On 28 Jun 2015, at 09:45, Bruno Marchal wrote:

Bruce Kellett wrote:

But the alternative does not establish the required result either. If the brain ceases to be conscious as the connections are removed -- either gradually or with the loss of some critical number of connections -- then the hypothesis of physical supervenience is substantiated.

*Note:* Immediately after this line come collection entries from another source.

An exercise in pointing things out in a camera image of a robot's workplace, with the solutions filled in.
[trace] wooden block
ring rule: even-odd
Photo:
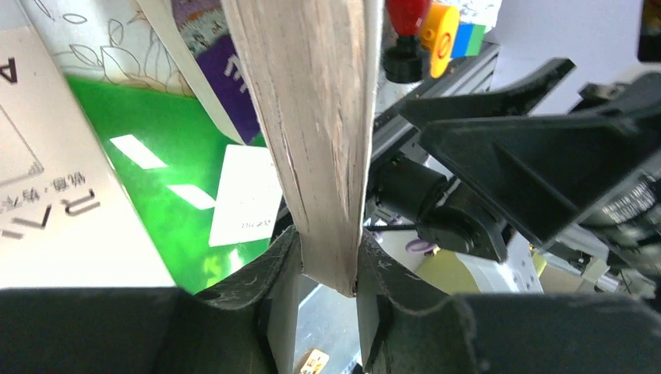
[[[223,0],[302,239],[304,272],[355,294],[382,0]]]

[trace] purple book
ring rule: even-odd
[[[243,81],[220,0],[172,0],[179,32],[218,100],[244,142],[260,132],[260,124]]]

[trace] wall
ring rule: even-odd
[[[574,72],[533,113],[564,113],[587,82],[611,83],[637,63],[640,0],[503,0],[487,36],[502,46],[492,89],[568,57]]]

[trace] white card
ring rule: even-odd
[[[209,246],[270,238],[281,200],[282,188],[269,150],[227,146]]]

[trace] green surface
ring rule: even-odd
[[[486,26],[473,25],[473,31],[471,33],[471,37],[469,38],[470,42],[468,44],[468,48],[466,48],[467,56],[479,55],[479,51],[482,48],[482,41],[484,41],[485,31],[486,31]]]
[[[194,185],[216,198],[225,147],[197,99],[67,78],[175,282],[196,293],[266,251],[269,239],[208,245],[214,209],[199,210],[168,185]],[[143,169],[111,139],[135,136],[167,167]],[[264,146],[259,136],[253,145]]]

As much as computationalism.



If it remains conscious (even though simply replaying a previous conscious experience) even when only the recording playback remains, then physical supervenience is still substantiated,

Making the physical supervenience thesis ridiculous, given that the recording does no more compute anything related to the original experience. This is why we have to abandon physical supervenience thesis: consciousness is in the abstract computations, not in any of its particular implementation (but then we will need to take all of them below the substitution level, and thus get an interesting problem, partially solved.

That's just asserting what you are supposed to argue. I agree that the problem with regarding the recording as conscious is that the playback is not related to its environment. But it could be: if the "recording" recorded a sufficiently large chunk of causally related spacetime, then within that recordings playback there would be relations between (recorded) thoughts and (recorded) events so as to instantiate consciousness. The same applies to the artificial brain. Simply "running" the brain without relation to its environment (the body and external physics) would be as sterile just playing back a recording. It's not only computation that is needed, it's computation that has a shared environmental context. And that context is supplied by the physical world - whether it's primary or not.

Brent





because the recording is every bit as physical as the original brain connections. In the "Yes, Doctor" argument, you are agreeing to have your brain replaced by an emulation on a physical computer.

For the sake of the reasoning, yes.



I doubt that even you would agree for the doctor to remove your brain and replace it with a universal number tattooed
on your forehead.


You might need to study how we program a computer. Tattooing the code on their front-head might not been enough, indeed.

Then, for finishing step 8, remind yourself that "universal numbers", "emulation" are arithmetical relation.

Even, if, technically the heroin is

0 ≠ s(x)
s(x) = s(y) -> x = y
x = 0 v Ey(x = s(y))
x+0 = x
x+s(y) = s(x+y)
x*0=0
x*s(y)=(x*y)+x

+ the infinity of axioms: (F(0) & Ax(F(x) -> F(s(x))) -> AxF(x)


I never need to assume more, and in some sense, I don't assume more than:


0 ≠ s(x)
s(x) = s(y) -> x = y
x = 0 v Ey(x = s(y))
x+0 = x
x+s(y) = s(x+y)
x*0=0
x*s(y)=(x*y)+x

I hope you agree with them, for the natural numbers. The fact that it is a TOE is not obvious, but it follows from UDA. And AUDA shows how to use it to test it with physics.

We can test machine's classical theology through its physical branch.